**Task**
Begin at the top of the listing below. Write each line out exactly, ending with the line that holds "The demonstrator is".

**Provided data**
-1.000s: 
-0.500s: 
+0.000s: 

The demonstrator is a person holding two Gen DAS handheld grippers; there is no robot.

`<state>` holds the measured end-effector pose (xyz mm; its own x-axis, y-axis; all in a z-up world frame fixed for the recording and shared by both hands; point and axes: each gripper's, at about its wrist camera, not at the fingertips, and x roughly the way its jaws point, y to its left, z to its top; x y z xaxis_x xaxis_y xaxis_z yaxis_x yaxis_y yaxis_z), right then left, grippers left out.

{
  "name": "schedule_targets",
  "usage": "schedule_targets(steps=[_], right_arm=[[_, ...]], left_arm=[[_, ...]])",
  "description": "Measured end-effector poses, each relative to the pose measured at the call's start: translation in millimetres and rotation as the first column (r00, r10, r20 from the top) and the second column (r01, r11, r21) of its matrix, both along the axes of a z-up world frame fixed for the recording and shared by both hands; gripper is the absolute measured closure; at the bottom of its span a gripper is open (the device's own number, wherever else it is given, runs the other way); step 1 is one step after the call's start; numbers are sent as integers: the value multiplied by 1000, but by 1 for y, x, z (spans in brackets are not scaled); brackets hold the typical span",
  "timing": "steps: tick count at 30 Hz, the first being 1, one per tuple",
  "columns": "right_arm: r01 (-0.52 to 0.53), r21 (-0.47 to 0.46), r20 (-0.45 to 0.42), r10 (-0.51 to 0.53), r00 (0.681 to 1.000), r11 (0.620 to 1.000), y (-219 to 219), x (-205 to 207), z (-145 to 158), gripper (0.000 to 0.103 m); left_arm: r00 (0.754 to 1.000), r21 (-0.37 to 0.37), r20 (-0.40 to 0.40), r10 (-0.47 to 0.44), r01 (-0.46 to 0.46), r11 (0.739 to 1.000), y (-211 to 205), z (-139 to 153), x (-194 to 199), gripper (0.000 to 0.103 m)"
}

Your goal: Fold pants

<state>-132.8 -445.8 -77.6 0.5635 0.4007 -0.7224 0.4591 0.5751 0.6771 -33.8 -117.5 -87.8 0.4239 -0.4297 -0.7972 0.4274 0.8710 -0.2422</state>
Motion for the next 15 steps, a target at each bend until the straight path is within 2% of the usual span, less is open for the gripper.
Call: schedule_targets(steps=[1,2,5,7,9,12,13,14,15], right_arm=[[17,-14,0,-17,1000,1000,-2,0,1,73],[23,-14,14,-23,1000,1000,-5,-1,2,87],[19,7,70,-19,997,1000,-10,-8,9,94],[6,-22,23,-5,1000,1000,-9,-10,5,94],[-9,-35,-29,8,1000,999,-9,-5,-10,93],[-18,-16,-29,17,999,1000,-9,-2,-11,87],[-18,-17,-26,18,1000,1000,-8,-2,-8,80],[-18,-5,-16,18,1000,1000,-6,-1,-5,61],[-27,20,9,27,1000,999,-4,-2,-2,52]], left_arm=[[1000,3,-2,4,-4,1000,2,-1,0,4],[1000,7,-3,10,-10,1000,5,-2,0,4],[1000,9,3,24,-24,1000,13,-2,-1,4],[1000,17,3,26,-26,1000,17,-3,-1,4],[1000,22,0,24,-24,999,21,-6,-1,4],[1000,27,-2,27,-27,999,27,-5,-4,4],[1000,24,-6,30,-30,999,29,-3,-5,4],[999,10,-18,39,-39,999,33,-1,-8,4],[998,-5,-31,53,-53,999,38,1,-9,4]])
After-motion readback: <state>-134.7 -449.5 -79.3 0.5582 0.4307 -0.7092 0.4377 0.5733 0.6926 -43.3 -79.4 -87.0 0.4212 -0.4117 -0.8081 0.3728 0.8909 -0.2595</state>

**Response**
-1.000s: 
-0.500s: 
+0.000s: 

The demonstrator is a person holding two Gen DAS handheld grippers; there is no robot.

The exercise is fully answered.